Le grand chapiteau de Gérard Garouste, une des dernières productions de Vincent Corpet, les photographies de masques de Valérie Belin, un espace Philippe Ramette, une salle Alain Jacquet, une fresque d’Alberola et des Morellet en folie (mille excuses à tous les autres). Pourtant, cette FIAC Franco-Française déguisée, pêche par bien des égards. D’abord par le bric à brac des sculptures mises en exergue, puis par le copinage à outrance et pour finir par un manque crucial de ligne éditoriale. Il manque assurément quelques incontournables, sacrifiés pour leurs idées (Ben, Fromanger) ou le concept « place aux jeunes » qui prévaut à toute autre idée (Soto, Nemours, etc).
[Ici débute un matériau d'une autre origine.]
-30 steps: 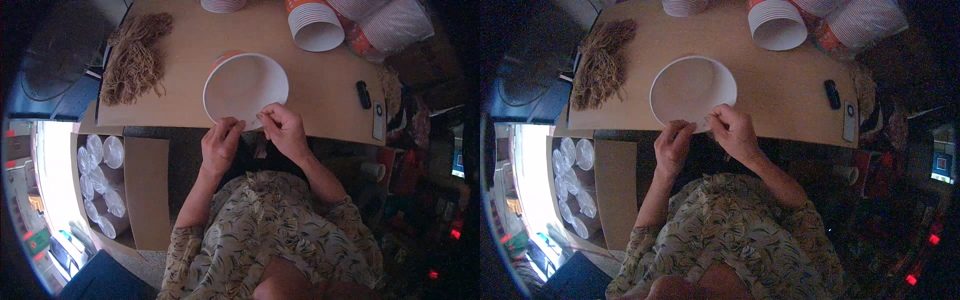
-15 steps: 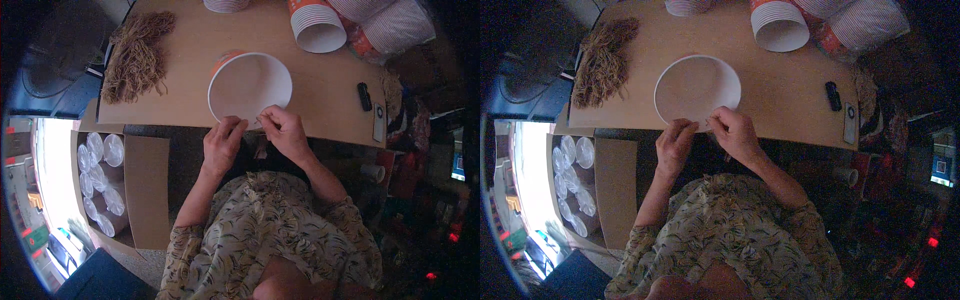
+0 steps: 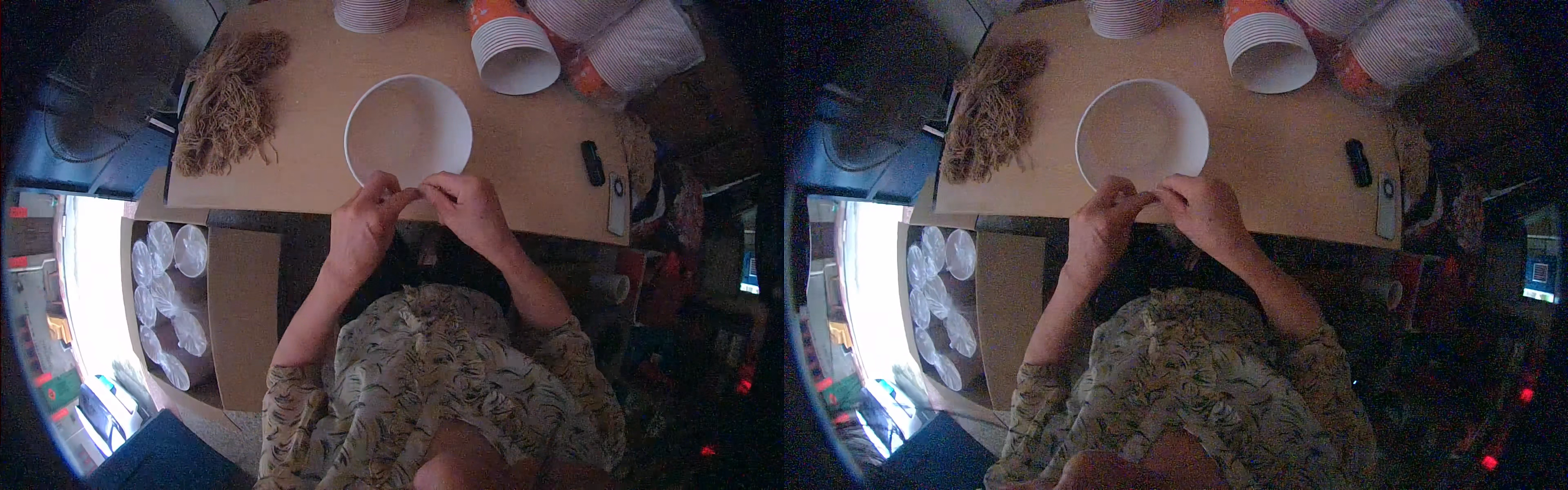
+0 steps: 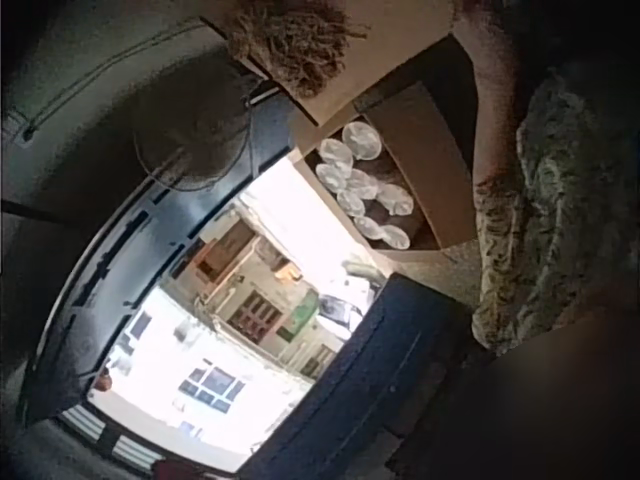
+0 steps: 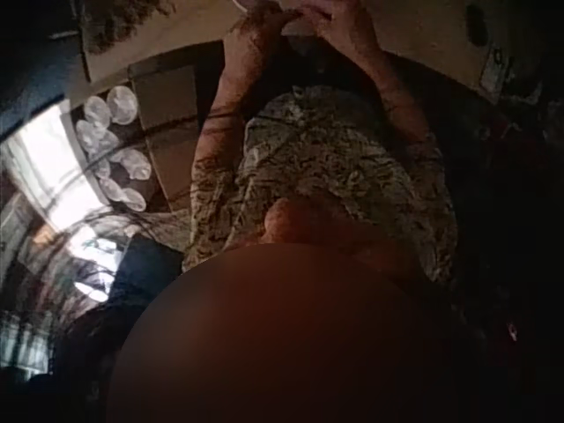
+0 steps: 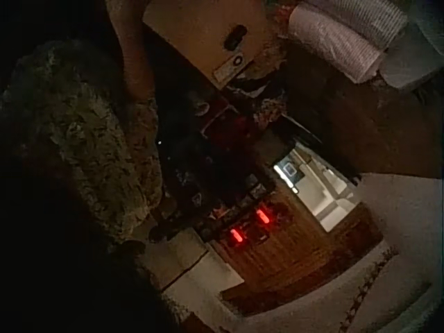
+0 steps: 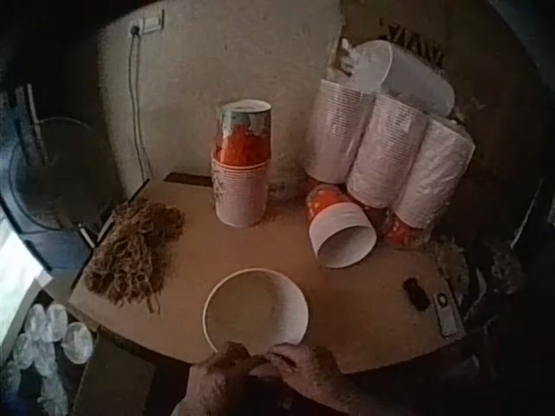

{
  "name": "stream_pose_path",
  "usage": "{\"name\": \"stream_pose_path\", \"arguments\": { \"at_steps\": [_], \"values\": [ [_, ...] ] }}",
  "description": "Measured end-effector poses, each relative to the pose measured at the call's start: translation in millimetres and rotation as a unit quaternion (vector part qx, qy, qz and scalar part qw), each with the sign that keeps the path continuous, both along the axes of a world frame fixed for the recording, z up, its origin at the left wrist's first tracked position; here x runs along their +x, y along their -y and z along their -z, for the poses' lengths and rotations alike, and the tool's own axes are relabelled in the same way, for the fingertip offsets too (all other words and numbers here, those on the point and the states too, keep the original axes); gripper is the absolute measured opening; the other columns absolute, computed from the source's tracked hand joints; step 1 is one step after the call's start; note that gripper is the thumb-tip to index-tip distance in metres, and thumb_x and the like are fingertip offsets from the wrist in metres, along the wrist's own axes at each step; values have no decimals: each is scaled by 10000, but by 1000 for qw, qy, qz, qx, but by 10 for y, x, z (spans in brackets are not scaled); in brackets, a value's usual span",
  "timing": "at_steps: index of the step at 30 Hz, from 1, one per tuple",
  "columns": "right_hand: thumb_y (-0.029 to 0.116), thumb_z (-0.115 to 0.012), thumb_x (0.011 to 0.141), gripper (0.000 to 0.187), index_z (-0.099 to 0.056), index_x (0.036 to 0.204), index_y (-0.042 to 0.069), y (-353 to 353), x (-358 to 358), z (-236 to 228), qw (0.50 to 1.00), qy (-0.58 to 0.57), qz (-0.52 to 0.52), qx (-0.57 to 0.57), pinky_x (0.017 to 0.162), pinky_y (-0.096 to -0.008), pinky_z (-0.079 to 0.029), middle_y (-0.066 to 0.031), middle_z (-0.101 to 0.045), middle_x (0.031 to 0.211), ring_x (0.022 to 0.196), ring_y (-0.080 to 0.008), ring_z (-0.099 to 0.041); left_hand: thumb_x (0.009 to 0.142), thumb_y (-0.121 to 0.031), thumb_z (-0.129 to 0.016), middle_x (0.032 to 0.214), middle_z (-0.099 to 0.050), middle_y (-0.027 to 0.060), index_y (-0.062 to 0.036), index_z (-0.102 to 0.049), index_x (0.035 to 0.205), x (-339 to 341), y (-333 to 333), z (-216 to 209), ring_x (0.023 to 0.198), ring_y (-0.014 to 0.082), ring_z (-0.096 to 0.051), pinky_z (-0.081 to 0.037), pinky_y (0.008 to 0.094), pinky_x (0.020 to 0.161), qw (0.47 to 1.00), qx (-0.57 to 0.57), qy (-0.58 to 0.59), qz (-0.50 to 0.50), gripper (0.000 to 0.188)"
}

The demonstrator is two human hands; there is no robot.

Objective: Attach string handles to cardboard containers by threading them through pre-punched holes.

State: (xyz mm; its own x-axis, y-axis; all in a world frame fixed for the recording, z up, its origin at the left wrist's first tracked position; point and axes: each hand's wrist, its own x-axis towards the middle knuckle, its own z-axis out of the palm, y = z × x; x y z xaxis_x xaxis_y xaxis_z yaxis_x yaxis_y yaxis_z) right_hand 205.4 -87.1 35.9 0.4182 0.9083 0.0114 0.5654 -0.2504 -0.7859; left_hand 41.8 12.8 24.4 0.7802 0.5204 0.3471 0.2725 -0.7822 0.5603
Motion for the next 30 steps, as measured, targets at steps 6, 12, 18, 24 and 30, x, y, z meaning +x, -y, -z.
{"name": "stream_pose_path", "arguments": {
  "at_steps": [6,12,18,24,30],
  "values": [
    [176,-580,978,224,-679,1074,0,-4,152,16,998,49,-28,34,564,-311,-488,-86,-662,724,611,-86,-581,828,-28,-584,938,-602,63,-210,-712,1059,95,-131,-58,791,281,-680,-560,397,660,1000,11,-2,21,321],
    [158,-551,987,347,-535,1297,1,104,87,-73,972,-179,52,144,620,-254,-487,-28,-646,800,650,-88,-573,843,-50,-629,896,-605,82,-186,-720,1032,162,-196,-113,744,302,-675,-554,412,628,999,-40,25,12,250],
    [183,-637,945,345,-543,1218,-5,197,6,400,964,-165,113,174,696,-262,-505,-36,-641,893,794,-101,-606,832,-13,-653,892,-605,101,-158,-718,1040,199,-215,-124,772,308,-669,-544,401,646,996,-65,55,38,262],
    [209,-718,900,240,-671,978,-13,27,-142,528,964,-213,97,125,598,-235,-486,-11,-643,755,650,-73,-578,841,-10,-661,901,-611,120,-141,-721,1048,224,-216,-95,792,303,-668,-543,398,658,994,-89,55,44,253],
    [157,-685,921,170,-695,926,-12,44,-128,488,944,-259,103,177,529,-249,-451,-2,-643,708,609,-55,-559,840,-14,-668,895,-613,114,-140,-726,1047,240,-218,-123,779,294,-668,-543,391,657,992,-111,38,38,249]
  ]
}}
La force de l’art s’écrit cette année avec un grand « ? » celui de la force des artistes Français face à leurs concurrents européens et l’ogre américain. Reste la question du culot ou de l’opportunisme de Ming qui brosse un grand portrait de Dominique de Villepin, comme si l’art français et son premier ministre avaient besoin de ça !???

JJG

La force de l’art jusqu’au 10 juin au Grand Palais à Paris bien sûr.